Records from a collection:
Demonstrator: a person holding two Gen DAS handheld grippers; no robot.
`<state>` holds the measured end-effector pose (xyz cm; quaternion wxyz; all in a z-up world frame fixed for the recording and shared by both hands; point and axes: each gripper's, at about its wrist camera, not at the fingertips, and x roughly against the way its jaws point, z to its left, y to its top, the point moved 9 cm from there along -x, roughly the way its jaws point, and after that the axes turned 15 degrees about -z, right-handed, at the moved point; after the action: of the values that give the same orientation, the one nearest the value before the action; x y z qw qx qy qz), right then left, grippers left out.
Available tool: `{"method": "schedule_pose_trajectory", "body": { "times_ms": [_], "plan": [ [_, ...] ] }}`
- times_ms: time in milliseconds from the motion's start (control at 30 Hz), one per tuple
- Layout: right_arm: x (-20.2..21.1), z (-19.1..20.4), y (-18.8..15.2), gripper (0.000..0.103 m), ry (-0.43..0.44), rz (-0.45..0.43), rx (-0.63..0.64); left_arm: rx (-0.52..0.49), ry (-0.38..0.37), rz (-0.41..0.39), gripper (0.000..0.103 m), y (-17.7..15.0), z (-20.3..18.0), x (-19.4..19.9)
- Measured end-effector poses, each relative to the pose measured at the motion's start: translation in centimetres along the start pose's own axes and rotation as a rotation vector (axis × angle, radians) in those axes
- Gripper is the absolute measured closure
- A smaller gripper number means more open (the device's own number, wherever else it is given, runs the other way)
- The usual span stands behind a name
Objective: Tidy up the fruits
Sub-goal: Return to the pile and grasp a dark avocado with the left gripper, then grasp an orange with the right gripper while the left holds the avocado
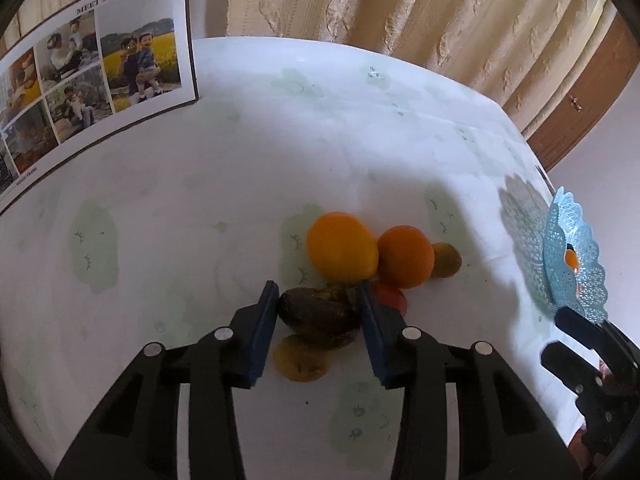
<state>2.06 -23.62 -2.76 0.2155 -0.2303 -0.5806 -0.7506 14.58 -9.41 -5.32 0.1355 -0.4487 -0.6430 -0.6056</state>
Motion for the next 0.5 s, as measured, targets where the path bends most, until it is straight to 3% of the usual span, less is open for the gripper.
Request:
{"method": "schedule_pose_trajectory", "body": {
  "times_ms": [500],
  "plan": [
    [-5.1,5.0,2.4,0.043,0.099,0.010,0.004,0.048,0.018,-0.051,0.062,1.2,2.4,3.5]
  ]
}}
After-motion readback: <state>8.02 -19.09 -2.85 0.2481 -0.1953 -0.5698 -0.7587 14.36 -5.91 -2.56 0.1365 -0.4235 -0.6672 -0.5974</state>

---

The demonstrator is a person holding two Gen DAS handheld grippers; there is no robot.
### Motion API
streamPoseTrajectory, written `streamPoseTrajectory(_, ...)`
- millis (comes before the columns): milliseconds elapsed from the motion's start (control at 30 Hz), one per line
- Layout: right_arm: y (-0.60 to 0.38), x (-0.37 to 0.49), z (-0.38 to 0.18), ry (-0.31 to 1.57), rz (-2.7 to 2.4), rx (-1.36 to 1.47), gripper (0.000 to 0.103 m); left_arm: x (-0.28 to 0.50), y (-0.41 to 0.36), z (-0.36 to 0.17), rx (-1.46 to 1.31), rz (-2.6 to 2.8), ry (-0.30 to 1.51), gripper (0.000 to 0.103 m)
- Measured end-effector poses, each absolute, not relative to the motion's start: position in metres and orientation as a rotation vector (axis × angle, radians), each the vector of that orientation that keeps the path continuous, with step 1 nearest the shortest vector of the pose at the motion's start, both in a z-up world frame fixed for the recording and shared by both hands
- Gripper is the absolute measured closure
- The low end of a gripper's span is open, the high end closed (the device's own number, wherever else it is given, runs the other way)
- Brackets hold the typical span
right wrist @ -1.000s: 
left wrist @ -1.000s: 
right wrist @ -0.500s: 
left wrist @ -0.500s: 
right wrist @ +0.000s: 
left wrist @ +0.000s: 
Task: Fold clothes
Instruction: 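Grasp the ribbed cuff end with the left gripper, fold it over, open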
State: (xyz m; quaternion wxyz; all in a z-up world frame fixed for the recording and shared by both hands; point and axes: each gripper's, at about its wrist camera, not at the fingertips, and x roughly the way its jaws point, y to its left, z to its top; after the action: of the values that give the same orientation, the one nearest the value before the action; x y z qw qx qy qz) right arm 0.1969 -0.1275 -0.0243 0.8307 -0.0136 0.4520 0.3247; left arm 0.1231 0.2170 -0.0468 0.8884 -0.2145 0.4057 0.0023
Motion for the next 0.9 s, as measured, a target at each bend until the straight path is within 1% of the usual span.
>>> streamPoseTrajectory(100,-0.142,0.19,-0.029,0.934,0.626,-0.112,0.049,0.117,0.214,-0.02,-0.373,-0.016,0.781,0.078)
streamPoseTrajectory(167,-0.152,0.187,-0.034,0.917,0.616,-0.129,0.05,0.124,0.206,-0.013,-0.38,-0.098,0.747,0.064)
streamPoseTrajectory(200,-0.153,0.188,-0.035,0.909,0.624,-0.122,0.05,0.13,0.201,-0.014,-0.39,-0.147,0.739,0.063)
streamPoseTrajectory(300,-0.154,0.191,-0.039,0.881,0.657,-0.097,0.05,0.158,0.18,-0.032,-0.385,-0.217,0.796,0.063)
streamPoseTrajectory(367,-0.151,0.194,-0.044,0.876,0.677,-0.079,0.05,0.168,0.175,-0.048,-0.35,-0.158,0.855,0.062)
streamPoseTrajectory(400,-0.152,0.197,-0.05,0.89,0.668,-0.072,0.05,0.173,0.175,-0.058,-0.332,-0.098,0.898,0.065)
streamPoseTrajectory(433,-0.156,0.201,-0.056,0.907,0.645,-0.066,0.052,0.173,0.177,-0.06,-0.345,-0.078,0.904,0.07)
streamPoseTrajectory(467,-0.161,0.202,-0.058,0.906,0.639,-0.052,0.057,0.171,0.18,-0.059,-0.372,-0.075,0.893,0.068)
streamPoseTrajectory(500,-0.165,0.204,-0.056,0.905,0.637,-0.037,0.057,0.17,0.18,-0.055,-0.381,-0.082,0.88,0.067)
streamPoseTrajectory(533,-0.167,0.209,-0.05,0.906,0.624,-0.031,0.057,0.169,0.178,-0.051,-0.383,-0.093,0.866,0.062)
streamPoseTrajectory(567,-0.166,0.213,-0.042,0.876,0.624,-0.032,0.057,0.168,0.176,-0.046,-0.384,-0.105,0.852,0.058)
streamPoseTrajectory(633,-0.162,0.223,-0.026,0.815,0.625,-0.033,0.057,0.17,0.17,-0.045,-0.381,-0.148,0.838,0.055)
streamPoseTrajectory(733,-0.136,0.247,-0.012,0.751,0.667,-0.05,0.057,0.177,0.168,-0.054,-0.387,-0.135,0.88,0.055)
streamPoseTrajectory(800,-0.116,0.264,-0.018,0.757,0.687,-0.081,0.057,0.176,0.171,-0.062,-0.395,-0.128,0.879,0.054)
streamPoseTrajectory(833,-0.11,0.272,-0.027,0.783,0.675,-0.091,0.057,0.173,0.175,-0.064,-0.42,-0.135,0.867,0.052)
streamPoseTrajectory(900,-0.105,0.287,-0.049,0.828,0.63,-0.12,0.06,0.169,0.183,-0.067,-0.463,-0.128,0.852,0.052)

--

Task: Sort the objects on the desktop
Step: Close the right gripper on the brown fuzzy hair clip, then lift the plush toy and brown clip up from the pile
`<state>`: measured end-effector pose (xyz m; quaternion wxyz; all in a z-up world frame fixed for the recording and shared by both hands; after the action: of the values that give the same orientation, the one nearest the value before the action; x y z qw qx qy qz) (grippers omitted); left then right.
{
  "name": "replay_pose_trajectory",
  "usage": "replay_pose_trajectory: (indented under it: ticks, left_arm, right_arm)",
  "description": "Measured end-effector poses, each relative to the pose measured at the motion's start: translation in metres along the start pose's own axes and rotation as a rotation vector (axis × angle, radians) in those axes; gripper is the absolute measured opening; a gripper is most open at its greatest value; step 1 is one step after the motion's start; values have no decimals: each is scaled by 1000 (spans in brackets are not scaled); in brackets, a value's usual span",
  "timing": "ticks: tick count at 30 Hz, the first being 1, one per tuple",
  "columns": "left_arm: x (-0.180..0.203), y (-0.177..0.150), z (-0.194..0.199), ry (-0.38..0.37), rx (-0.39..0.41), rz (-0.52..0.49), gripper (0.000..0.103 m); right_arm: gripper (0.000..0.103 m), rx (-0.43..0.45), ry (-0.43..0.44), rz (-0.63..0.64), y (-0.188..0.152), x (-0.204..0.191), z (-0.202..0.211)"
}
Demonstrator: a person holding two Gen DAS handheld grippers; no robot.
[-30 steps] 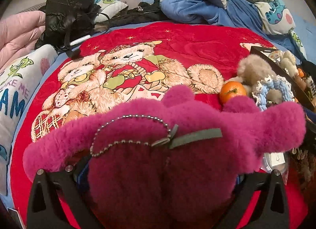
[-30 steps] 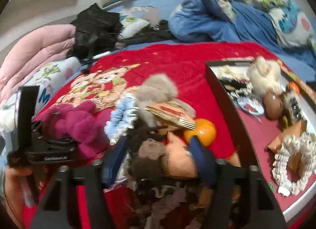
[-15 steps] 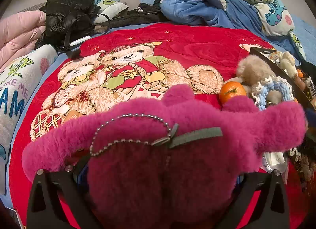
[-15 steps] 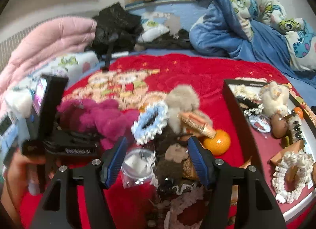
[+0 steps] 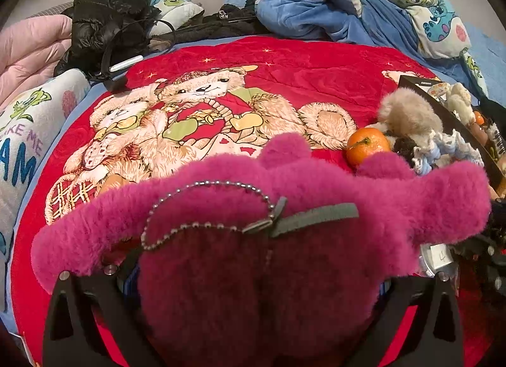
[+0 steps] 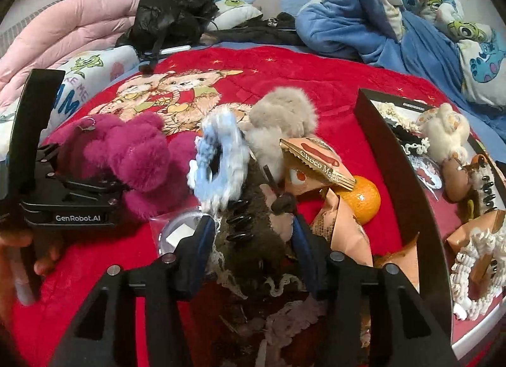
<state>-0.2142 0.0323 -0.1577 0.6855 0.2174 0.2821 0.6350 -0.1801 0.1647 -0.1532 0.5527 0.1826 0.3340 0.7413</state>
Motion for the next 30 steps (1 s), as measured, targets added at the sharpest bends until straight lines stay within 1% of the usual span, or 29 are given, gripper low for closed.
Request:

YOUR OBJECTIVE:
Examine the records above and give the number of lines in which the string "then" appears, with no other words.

TASK SOLUTION:
4